═══ SUPPLIED MATERIAL ═══

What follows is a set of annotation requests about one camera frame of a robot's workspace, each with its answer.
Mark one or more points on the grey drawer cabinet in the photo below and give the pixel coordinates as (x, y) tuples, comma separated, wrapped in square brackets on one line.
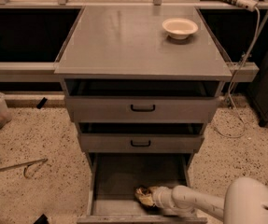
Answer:
[(128, 42)]

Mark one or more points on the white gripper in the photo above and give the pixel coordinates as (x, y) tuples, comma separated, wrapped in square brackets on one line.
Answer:
[(162, 197)]

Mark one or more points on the grey top drawer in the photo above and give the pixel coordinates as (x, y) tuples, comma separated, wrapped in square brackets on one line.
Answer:
[(149, 101)]

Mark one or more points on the grey middle drawer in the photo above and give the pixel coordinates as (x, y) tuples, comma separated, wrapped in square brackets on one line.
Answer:
[(140, 137)]

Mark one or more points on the grey drawer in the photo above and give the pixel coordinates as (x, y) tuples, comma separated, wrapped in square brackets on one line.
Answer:
[(115, 178), (149, 101), (140, 137)]

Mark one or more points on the grey bottom drawer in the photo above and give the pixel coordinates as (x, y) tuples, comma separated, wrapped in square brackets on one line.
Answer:
[(115, 178)]

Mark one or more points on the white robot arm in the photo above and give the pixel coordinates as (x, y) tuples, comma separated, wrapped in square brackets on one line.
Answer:
[(245, 201)]

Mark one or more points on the small black floor block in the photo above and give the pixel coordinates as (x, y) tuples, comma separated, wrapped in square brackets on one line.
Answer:
[(41, 103)]

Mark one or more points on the white paper bowl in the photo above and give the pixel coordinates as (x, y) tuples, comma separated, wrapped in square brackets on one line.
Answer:
[(179, 28)]

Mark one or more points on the metal grabber stick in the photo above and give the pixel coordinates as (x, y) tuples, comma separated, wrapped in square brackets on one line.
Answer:
[(19, 165)]

═══

The range runs from the line with "Mark one or more points on the metal" to the last line of the entries above, both included. Restate it word for word.

▶ **ANSWER SECTION**
Mark one or more points on the metal grabber stick in the photo above and give the pixel coordinates as (x, y) tuples, comma separated, wrapped in square brackets on one line.
Answer:
[(19, 165)]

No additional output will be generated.